La Solemnidad del Santísimo Cuerpo y Sangre de Cristo, conocida como Corpus Christi, tiene sus raíces históricas en el siglo XIII, aunque su inicio puede verse prefigurado en la «primera procesión» de los apóstoles que, rodeando a Cristo y llevándolo en sus corazones como Eucaristía, salieron del Cenáculo hacia el Monte de los Olivos3. Esta fiesta surgió de una profunda necesidad de manifestar de manera más completa y diversa lo que la Eucaristía representa para la Iglesia4.
El desarrollo de la devoción a la Eucaristía, especialmente el deseo de contemplar la Hostia, fue un factor clave. Ya antes del siglo XII, existían relatos de fieles que, imposibilitados de recibir el Viático, satisfacían su devoción al contemplar el Santísimo Sacramento5. La institución de la fiesta de Corpus Christi, impulsada por las visiones de Santa Juliana de Cornelion en Flandes, se considera un efecto de este anhelo devoto de los fieles por ver el Cuerpo de Cristo5.

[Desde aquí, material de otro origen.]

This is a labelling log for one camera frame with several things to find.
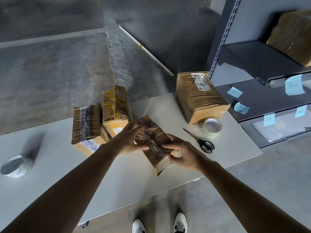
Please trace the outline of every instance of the scissor blade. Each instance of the scissor blade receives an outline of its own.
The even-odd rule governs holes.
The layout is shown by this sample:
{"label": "scissor blade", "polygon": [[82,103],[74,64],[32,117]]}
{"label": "scissor blade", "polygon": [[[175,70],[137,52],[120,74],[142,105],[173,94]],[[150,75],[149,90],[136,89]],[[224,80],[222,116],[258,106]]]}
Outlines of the scissor blade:
{"label": "scissor blade", "polygon": [[195,135],[193,135],[191,132],[189,132],[189,131],[187,131],[186,129],[184,129],[190,136],[192,136],[194,139],[196,139],[196,140],[198,140],[198,138],[195,136]]}

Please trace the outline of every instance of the tape roll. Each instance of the tape roll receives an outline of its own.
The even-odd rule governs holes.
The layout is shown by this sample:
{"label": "tape roll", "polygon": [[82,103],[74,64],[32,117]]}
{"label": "tape roll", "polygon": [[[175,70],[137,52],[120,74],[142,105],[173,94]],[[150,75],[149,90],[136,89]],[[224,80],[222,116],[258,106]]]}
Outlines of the tape roll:
{"label": "tape roll", "polygon": [[222,130],[222,123],[216,118],[207,118],[203,122],[202,132],[208,137],[216,137]]}
{"label": "tape roll", "polygon": [[0,173],[4,176],[21,177],[32,169],[34,162],[21,155],[14,155],[4,162],[0,169]]}

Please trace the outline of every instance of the white sneaker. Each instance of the white sneaker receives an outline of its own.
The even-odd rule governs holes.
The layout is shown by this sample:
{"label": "white sneaker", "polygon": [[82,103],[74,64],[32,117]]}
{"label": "white sneaker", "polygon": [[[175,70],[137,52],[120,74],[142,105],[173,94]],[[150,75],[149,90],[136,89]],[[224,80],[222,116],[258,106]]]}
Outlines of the white sneaker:
{"label": "white sneaker", "polygon": [[174,231],[175,232],[183,232],[187,233],[187,221],[186,221],[186,216],[183,213],[178,213],[175,222],[174,222]]}
{"label": "white sneaker", "polygon": [[146,229],[145,229],[143,223],[139,219],[136,219],[133,222],[132,233],[146,233]]}

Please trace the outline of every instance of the scissors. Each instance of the scissors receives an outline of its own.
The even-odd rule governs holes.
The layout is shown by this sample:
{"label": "scissors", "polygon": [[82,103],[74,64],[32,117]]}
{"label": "scissors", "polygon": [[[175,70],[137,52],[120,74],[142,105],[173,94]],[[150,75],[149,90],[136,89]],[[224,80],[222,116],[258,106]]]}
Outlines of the scissors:
{"label": "scissors", "polygon": [[196,137],[195,135],[193,135],[191,132],[187,131],[186,129],[184,129],[190,136],[192,136],[194,139],[196,139],[196,141],[199,143],[199,145],[201,146],[201,150],[203,150],[205,153],[212,153],[213,150],[215,149],[215,146],[213,145],[212,142],[210,141],[204,141],[198,137]]}

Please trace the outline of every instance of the crumpled cardboard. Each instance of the crumpled cardboard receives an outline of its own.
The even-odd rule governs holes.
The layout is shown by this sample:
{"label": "crumpled cardboard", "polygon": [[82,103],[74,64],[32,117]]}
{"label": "crumpled cardboard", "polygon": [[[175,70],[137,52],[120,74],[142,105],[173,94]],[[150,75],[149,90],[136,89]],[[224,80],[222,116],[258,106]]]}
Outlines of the crumpled cardboard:
{"label": "crumpled cardboard", "polygon": [[311,10],[281,15],[267,44],[288,55],[294,61],[311,66]]}
{"label": "crumpled cardboard", "polygon": [[128,124],[130,114],[125,87],[114,85],[113,90],[104,91],[103,126],[111,137],[115,137]]}
{"label": "crumpled cardboard", "polygon": [[187,72],[177,76],[176,94],[189,124],[203,122],[207,117],[220,118],[230,107],[208,75],[209,72]]}
{"label": "crumpled cardboard", "polygon": [[147,128],[136,136],[135,142],[149,146],[149,149],[143,152],[153,167],[153,173],[158,176],[171,164],[167,154],[178,156],[178,151],[162,147],[164,144],[172,143],[172,140],[149,116],[139,119],[136,126],[139,125],[144,125]]}
{"label": "crumpled cardboard", "polygon": [[110,141],[110,136],[102,125],[102,116],[99,103],[74,109],[71,144],[87,156]]}

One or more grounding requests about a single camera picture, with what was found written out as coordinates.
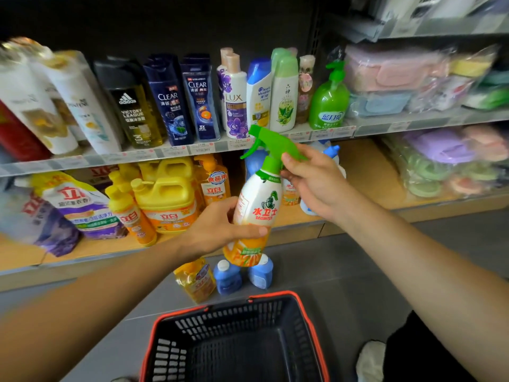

La fiesta fue establecida con el propósito específico de reafirmar abiertamente la fe del Pueblo de Dios en Jesucristo, vivo y verdaderamente presente en el Santísimo Sacramento de la Eucaristía. Es una celebración para adorar, alabar y agradecer públicamente al Señor, quien continúa amándonos «hasta el extremo», ofreciéndonos su cuerpo y su sangre6,7. San Tomás de Aquino, con sus composiciones poéticas como el famoso Pange, lingua y el himno Adoro te, devote, expresó de manera elocuente la necesidad del pueblo de Dios de cantar el misterio de la Eucaristía no solo como mysterium passionis, sino también como mysterium gloriae4,8.